= Vito Albanese =

American politician (died 1988)

Vito A. Albanese (died April 13, 1998) was an American Democratic Party politician who served in the New Jersey General Assembly from 1966 to 1968 and unsuccessfully sought the Democratic nomination for governor in 1973. He spent 25 years as a labor leader, serving as president of the Pulp, Sulphite and Paper Mill Workers Union.

== Political career ==
A resident of Fort Lee, Albanese was elected to the State Assembly in the 1965 Democratic landslide, running at-large in Bergen County. He was the top vote-getter in the race for seven Assembly seats; he defeated, among others, Republican Assemblyman David Gelber.

As an Assemblyman, Albanese and Ned J. Parsekian introduced legislation in June 1966 that would eliminate the Borough of Teterboro, which had 22 residents and a very large industrial tax base, and divide it up into four adjacent municipalities. Albanese created a controversy when he alleged that Bergen County Prosecutor John J. Breslin and officials of the Bergen County Chamber of Commerce offered him a bribe to withdraw his proposed legislation. A special legislative committee formed to investigate Albanese's accusations said that Albanese's claim that he was offered a bribe was "wholly without support or corroboration" and accused him of McCarthyism. Albanese said the committee was putting "a coat of white paint on a pile of manure." He was an early advocate of a State Income Tax. In 1967, Albanese was defeated in his bid for re-election to a second term. Running in the newly created Bergen County District 6B, he and his running mate, Assemblyman Arnold E. Brown, were defeated by Republicans Thomas Costa and Austin Volk. Albanese ran fourth, losing by nearly 11,000 votes.

In 1969, Albanese ran again for the State Assembly, this time without the support of the Bergen County Democratic Organization. He lost the primary to Ernest Allen Cohen and Martin T. Durkin by more than 5,000 votes.

Albanese sought the Democratic nomination for governor in 1973, supporting the legalization of marijuana and advocated an end to New Jersey's prohibition of abortion.

During the campaign, he complained that the media was more interested in writing about his ownership of several bars in Bergen County and in New York City that were "frequented by homosexuals" than they were in covering his proposals. He finished fifth in the Democratic primary that was won by Brendan Byrne; Albanese won just 5,460 statewide (1.28%).

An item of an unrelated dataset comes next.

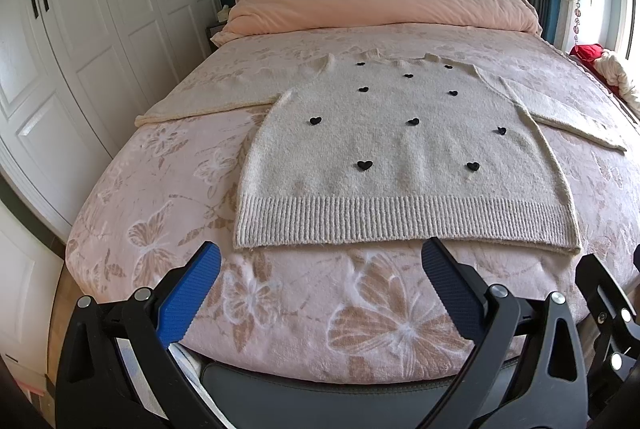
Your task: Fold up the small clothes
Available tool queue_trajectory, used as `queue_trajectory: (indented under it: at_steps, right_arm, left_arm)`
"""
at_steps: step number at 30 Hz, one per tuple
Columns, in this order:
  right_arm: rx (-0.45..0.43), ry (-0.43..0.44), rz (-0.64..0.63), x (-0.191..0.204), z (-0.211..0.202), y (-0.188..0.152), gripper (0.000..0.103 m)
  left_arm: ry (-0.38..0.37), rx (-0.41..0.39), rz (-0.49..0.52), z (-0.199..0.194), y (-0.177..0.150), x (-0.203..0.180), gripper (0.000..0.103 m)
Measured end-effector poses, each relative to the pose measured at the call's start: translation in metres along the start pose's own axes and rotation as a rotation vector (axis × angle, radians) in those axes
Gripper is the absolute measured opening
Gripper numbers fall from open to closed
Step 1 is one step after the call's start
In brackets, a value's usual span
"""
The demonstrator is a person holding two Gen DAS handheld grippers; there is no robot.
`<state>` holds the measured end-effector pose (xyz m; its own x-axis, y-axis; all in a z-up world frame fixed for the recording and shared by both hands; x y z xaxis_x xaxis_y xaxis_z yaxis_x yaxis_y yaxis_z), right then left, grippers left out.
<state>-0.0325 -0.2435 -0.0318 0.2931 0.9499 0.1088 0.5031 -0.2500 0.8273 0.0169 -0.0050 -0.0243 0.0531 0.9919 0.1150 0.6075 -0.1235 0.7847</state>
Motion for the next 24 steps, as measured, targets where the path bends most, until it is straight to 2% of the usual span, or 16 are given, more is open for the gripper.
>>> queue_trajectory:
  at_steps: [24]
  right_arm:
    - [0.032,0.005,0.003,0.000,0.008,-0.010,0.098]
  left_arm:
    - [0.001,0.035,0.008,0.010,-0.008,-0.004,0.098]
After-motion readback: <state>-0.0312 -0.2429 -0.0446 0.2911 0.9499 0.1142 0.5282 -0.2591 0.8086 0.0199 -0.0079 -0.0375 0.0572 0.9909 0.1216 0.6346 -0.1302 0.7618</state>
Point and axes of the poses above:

In 1974, Albanese testified at the federal campaign fraud trial of his onetime rival, former Republican state chairman Nelson G. Gross, a former Bergen County GOP chairman, state senator, assemblyman, and 1970 Republican U.S. Senate nominee. The New York Times said that Albanese's "value as a witness appeared to be nullified under cross-examination."

==Family==
Albanese grew up in Palisades Park before moving to Fort Lee. His brothers were politically active in Palisades Park including Vincent, a Republican, and Mario, the Democratic Committee Chair.

==Death==
Albanese died on April 13, 1998, in Fort Lee, New Jersey.